I
"The way to mount a horse" - said the Professor.
"If you have no ladder - put in the Friend of Humanity."
The Professor had ridden through the war for the Union on the right
side, enjoying a much better view of it than if he had walked, and
knew as much about a horse as a person ought to know for the sake of
his character. The man who can recite the tales of the Canterbury
Pilgrims, on horseback, giving the contemporary pronunciation, never
missing an accent by reason of the trot, and at the same time witch
North Carolina and a strip of East Tennessee with his noble
horsemanship, is a kind of Literary Centaur of whose double
instruction any Friend of Humanity may be glad to avail himself.
"The way to mount a horse is to grasp the mane with the left hand
holding the bridle-rein, put your left foot in the stirrup, with the
right hand on the back of the saddle, and - -"
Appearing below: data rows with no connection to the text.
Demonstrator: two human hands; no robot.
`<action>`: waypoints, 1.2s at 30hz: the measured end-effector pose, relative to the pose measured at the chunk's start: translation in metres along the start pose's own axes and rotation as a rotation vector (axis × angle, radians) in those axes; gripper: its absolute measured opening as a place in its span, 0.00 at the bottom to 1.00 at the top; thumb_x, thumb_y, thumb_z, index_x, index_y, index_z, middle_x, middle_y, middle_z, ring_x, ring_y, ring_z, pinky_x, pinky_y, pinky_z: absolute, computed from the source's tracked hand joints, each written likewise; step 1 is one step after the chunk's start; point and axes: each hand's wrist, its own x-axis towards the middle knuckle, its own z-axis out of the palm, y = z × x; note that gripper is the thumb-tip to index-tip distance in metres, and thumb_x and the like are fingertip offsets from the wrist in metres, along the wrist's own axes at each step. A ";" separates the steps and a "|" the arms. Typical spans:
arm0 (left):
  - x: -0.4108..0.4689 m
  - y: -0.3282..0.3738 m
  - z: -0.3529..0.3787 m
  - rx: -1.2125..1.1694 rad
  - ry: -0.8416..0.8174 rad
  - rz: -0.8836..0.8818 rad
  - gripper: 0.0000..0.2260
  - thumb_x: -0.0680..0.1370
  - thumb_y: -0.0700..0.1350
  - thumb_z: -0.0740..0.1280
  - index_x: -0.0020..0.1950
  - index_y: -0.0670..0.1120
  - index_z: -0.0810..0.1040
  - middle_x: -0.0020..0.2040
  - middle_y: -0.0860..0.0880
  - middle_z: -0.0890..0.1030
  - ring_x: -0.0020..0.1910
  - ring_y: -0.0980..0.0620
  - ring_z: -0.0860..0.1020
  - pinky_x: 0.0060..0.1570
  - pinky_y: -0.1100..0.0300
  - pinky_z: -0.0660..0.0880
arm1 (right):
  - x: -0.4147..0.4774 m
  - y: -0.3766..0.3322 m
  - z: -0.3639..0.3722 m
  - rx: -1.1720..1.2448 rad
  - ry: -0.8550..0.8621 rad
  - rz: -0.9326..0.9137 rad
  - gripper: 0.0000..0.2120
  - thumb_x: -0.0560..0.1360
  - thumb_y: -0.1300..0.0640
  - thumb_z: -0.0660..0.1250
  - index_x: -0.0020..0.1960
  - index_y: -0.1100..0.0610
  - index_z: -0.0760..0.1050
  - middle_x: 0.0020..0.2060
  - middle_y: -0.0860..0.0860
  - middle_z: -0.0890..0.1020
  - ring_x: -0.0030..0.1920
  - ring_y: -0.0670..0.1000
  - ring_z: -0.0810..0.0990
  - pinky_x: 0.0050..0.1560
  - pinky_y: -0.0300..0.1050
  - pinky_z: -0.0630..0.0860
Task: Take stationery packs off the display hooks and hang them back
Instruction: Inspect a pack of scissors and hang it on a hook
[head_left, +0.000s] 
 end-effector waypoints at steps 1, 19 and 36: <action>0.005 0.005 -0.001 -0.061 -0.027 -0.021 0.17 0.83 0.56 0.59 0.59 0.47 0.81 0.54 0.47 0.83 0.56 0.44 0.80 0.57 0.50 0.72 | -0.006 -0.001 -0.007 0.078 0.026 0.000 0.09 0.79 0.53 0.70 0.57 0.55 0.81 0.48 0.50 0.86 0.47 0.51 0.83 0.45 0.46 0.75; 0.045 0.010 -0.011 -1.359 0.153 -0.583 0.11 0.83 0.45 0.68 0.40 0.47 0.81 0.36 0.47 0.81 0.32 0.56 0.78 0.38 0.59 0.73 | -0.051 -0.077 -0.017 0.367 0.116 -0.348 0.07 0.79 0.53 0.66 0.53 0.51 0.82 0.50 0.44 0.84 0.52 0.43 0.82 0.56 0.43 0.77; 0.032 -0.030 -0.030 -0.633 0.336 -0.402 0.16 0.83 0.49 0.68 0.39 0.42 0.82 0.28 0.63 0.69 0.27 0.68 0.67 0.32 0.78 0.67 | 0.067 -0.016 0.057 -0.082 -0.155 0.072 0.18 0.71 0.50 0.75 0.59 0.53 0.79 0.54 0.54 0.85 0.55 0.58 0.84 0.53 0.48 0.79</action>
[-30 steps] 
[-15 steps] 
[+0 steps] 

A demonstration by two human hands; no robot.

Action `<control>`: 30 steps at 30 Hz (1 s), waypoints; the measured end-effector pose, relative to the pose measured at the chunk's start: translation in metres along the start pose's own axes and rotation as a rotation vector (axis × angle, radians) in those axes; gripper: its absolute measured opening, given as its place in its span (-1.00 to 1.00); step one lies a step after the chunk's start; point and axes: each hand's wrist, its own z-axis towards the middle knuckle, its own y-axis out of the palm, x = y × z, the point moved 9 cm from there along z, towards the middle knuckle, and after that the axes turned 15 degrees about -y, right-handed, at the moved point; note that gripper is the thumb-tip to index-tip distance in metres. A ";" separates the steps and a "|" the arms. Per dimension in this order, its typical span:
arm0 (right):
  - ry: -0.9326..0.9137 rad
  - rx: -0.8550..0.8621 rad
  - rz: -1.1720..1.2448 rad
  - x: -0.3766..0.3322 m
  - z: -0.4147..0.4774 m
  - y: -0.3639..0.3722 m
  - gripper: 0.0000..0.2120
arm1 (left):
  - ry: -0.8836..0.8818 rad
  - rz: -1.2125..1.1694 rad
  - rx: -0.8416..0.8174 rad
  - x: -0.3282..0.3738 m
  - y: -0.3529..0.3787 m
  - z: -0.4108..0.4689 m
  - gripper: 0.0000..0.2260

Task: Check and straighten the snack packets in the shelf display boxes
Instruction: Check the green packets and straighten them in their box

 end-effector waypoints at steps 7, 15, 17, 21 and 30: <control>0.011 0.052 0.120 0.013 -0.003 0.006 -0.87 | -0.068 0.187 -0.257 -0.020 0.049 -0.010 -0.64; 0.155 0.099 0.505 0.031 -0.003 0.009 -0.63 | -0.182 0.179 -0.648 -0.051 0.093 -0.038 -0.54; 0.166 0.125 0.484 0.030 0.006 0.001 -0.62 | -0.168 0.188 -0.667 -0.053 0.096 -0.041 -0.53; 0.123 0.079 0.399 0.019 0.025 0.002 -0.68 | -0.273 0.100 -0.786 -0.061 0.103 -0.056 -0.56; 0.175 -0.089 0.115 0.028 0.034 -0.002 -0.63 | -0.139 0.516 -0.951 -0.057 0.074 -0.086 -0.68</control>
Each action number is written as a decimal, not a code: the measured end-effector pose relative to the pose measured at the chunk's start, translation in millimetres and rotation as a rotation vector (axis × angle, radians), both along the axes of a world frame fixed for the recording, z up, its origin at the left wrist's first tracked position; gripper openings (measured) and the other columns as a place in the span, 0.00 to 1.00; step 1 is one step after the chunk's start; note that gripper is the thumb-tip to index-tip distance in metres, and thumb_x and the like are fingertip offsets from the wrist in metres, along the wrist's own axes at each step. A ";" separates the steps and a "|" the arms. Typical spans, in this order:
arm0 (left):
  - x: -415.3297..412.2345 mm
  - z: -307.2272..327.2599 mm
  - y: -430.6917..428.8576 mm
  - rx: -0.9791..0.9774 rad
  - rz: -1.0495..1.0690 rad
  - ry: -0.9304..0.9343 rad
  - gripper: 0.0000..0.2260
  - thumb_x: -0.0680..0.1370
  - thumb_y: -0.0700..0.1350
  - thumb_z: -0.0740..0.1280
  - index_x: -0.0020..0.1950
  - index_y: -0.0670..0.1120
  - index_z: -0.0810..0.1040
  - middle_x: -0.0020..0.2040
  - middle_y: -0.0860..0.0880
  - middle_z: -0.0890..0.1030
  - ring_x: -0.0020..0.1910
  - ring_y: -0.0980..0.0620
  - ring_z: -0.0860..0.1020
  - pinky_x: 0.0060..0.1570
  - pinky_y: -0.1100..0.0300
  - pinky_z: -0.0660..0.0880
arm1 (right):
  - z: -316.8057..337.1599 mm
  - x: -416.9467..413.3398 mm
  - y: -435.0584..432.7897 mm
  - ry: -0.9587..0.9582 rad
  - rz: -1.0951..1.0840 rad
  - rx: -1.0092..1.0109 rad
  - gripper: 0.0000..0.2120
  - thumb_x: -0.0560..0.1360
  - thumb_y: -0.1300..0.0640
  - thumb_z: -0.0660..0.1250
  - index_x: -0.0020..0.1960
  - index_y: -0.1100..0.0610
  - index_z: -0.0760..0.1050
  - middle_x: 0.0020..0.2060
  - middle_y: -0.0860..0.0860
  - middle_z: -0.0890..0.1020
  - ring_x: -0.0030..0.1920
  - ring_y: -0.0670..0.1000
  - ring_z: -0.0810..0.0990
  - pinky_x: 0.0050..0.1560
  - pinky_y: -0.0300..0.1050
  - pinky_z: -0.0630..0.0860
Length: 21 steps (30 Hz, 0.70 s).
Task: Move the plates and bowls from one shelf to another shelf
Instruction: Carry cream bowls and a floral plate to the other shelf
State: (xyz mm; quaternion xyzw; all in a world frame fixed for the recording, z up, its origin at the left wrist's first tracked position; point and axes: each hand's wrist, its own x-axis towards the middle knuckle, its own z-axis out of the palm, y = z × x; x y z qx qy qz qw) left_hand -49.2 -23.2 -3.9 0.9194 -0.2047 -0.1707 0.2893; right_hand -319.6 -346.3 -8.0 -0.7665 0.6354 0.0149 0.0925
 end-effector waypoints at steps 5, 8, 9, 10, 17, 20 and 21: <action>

Just then the horse stepped quickly around on his hind feet,
and looked the Professor in the face. The Superintendents of
Affairs, who occupy the flagging in front of the hotel, seated in
cane-bottomed chairs tilted back, smiled. These useful persons appear
to have a life-lease of this portion of the city pavement, and pretty
effectually block it up nearly all day and evening. When a lady wishes
to make her way through the blockade, it is the habit of these
observers of life to rise and make room, touching their hats, while she
picks her way through, and goes down the street with a pretty
consciousness of the flutter she has caused. The war has not changed
the Southern habit of sitting out-of-doors, but has added a new element
of street picturesqueness in groups of colored people lounging about
the corners. There appears to be more leisure than ever.
The scene of this little lesson in horsemanship was the old town of
Abingdon, in southwest Virginia, on the Virginia and East Tennessee
railway; a town of ancient respectability, which gave birth to the
Johnstons and Floyds and other notable people; a town, that still
preserves the flavor of excellent tobacco and, something of the
easy-going habits of the days of slavery, and is a sort of educational
center, where the young ladies of the region add the final graces of
intellectual life in moral philosophy and the use of the globes to
their natural gifts. The mansion of the late and left Floyd is now a
seminary, and not far from it is the Stonewall Jackson Institute, in
the midst of a grove of splendid oaks, whose stately boles and
wide-spreading branches give a dignity to educational life. The
distinction of the region is its superb oak-trees. As it was
vacation in these institutions of learning, the travelers did not see
any of the vines that traditionally cling to the oak.